Under this model, we will often see what looks like confirmation bias because the same thing that is causing individuals priors—cultural predispositions—is shaping their search for and evaluation of new evidence. But in fact, the correlation between priors and likelihood ration in this model is spurious.

The more consequential distinction between cultural cognition and confirmation bias is that with the latter people will not only be stubborn but disagreeable. People’s cultural predispositions are heterogeneous. As a result, people with different values with start with different priors, and thereafter engage in opposing forms of biased search for confirming evidence, and selectively credit and discredit evidence in opposing patterns reflective of their respective cultural commitments.

If this is how people behave, we will see the peculiar pattern of group conflict associated with the “science communication problem.”

3. Nanotechnology: culturally biased search & assimilation

CCP tested this model by studying the formation of nanotechnology risk perceptions . In the study, we found that individuals exposed to information on nanotechnology polarized relative to uninformed subjec Do it! Do it! ts along lines that reflected the environmental and technological risks associated with their cultural groups. We also found that the observed association between “familiarity” with nanotechnology and the perception that its benefits outweigh its risks was spurious: both the disposition to learn about nanotechnology before the study and the disposition to react favorably to information were caused by the (pro-technology) individualistic worldview.

This result fits the cultural cognition model. Cultural predispositions toward environmental and technological risks predicted how likely subjects of different outlooks were to search out information on a novel technology and the differential weight  (the “likelihood ratio,” in Bayesian terms) they’d give to information conditional on being exposed to it.

a. In one study, CCP found that cultural cognition shapes perceptions of scientific consensus. Experiment subjects were more likely to recognize a university trained scientist as an “expert” whose views were entitled to weight—on climate change, nuclear power, and gun control—if the scientist was depicted as holding the position that was predominant in the subjects’ cultural group. In effect, subjects were selectively crediting or discrediting (or modifying the likelihood ratio assgined to) evidence of what “expert scientists” believe on this topics in a Whoa! manner congenial to their cultural outlooks. If this is how they react in the real world to evidence of what scientists believe, we should expect them to be culturally polarized on what scientific consensus is.  And they are, we found in an observational component of the study.  These results also cast doubt on the claim that the science communication problem reflects the unwillingness of one group to abide by scientific consensus, as well as any suggestion that one group is better than another at perceive what scientific consensus is on polarized issues.

b. In another study, CCP found that science comprehension magnifies cultural polarization . This is contrary to the common view that conflict over climate change is a consequence of bounded rationality. The dynamics of cultural cognition operate across both heuristic-driven “System 1” processing, as well as reflective, “System 2” processing. (The result has also been corroborated experimentally.)

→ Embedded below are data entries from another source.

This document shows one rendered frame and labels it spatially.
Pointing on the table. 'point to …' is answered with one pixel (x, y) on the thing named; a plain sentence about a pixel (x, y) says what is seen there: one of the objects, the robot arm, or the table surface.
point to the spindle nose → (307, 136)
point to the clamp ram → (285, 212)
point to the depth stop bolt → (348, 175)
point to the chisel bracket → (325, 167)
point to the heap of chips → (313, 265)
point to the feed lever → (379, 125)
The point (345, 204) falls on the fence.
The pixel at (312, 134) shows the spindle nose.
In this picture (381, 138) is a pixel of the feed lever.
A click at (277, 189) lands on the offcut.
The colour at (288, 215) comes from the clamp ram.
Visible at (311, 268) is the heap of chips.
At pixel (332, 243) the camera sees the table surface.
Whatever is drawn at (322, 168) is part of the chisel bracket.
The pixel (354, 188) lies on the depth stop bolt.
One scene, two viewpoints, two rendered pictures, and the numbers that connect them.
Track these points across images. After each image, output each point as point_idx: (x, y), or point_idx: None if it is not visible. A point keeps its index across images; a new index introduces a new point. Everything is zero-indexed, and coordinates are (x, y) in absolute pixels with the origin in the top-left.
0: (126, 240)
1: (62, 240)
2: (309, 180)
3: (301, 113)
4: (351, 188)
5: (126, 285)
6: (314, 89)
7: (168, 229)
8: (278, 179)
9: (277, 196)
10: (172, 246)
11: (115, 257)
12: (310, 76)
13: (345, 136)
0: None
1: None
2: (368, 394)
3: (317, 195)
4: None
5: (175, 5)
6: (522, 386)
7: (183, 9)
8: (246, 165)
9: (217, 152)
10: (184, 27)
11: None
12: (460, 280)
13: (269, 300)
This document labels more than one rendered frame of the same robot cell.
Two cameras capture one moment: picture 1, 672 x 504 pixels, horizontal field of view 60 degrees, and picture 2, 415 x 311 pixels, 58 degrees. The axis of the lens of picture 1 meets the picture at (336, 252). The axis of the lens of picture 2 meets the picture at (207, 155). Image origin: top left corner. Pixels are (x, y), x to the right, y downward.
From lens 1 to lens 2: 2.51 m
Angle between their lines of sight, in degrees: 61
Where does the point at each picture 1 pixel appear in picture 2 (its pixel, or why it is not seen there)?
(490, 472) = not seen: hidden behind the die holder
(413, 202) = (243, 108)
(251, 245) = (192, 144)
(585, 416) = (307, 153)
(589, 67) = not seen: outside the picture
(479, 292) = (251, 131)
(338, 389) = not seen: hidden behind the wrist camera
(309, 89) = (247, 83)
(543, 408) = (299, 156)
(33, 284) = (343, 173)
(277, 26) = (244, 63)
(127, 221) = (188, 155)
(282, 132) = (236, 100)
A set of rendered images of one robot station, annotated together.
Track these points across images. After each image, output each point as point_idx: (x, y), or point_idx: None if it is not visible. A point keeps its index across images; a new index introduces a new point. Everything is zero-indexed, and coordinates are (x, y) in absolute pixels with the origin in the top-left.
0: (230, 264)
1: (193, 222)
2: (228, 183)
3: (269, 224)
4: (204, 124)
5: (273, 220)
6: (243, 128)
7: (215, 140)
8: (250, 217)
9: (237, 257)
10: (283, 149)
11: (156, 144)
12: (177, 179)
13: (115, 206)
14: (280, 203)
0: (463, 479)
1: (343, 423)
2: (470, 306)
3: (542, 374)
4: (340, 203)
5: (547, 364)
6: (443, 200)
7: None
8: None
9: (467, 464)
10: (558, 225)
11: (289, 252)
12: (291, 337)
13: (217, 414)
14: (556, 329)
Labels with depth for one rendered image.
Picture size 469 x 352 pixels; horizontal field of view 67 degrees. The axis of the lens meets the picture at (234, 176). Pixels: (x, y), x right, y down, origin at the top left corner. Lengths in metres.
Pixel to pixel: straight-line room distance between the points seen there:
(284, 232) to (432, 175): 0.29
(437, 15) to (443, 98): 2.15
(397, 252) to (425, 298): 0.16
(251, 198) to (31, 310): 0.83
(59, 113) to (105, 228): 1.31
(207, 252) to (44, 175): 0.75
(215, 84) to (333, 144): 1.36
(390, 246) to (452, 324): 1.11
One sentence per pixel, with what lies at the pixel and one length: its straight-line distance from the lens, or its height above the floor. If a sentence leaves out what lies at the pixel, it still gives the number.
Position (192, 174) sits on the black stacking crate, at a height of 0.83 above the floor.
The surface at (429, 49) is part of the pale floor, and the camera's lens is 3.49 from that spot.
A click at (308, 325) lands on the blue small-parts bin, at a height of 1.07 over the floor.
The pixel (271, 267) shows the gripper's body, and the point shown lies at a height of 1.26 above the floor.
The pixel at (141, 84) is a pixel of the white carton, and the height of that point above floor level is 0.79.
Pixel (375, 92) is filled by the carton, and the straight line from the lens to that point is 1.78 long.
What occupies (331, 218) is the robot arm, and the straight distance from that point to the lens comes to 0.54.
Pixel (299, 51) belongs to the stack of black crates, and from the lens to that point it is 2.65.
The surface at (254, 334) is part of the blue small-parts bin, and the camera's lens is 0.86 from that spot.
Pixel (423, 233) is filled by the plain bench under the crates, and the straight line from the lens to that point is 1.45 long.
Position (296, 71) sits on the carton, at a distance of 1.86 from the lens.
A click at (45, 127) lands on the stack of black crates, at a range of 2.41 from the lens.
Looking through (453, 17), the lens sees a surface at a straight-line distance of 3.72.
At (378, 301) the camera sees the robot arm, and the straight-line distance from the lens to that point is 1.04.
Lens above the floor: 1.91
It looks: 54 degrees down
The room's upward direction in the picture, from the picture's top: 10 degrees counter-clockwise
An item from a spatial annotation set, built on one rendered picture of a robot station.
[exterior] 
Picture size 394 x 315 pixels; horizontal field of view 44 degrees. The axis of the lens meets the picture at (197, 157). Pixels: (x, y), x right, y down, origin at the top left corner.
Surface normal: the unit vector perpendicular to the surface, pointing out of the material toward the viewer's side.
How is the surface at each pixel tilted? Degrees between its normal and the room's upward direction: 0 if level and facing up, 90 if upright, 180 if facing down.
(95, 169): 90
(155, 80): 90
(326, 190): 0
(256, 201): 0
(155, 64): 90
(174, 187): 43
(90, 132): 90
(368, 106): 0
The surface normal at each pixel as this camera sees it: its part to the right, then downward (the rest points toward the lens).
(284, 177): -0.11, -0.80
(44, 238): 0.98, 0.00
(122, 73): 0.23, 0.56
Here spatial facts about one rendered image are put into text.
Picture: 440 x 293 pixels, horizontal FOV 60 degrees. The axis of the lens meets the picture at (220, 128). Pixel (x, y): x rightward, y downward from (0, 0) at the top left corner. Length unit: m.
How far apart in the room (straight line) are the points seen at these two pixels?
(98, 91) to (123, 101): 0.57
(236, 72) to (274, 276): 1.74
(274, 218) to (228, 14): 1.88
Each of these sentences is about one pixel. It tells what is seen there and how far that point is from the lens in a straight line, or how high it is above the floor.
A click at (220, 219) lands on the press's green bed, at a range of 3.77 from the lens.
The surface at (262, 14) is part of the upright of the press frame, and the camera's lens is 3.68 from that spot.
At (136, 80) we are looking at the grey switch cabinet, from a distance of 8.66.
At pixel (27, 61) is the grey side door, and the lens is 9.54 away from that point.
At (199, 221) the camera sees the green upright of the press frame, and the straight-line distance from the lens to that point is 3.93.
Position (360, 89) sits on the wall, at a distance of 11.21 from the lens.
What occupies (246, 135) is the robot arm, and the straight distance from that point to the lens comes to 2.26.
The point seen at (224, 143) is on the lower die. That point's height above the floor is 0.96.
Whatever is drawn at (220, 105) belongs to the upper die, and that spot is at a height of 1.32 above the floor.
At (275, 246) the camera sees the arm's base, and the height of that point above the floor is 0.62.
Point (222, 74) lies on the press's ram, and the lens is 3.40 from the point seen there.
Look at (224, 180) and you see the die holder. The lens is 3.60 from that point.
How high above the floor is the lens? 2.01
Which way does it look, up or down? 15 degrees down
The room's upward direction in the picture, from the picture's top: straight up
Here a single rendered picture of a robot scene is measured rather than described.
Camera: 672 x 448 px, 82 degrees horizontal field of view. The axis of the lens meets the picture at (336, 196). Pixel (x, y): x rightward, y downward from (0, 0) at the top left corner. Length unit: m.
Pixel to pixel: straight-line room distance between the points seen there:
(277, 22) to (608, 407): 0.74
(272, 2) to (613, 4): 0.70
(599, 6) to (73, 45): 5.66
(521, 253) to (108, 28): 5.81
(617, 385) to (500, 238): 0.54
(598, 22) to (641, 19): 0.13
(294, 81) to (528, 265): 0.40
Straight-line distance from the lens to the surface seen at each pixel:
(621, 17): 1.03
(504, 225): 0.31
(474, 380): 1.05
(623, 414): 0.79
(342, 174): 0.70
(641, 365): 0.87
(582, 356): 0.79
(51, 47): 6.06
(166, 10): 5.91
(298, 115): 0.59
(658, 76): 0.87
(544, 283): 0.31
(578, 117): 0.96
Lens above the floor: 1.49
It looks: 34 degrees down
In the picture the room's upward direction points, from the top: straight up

5.  The “tragedy of the science communications commons”

The science communication problem can be understood to involve a conflict between two levels of rationality. Because their personal behavior as consumers or voters is of no material consequence, idividuals don’t increase their own exposure to harm or that of anyone else when they make a “mistake” about climate science or like forms of evidence on societal risks. But they do face significant reputational and like costs if they form a view at odds with the one that predominates in their group. Accordingly, it is rational at the individual level for individuals to attend to information in a manner that reinforces their connection to their group.  This is collectively irrational , however, for if everyone forms his or her perception of risk in this way, democratic policymaking is less likely to converge on policies that reflect the best available evidence.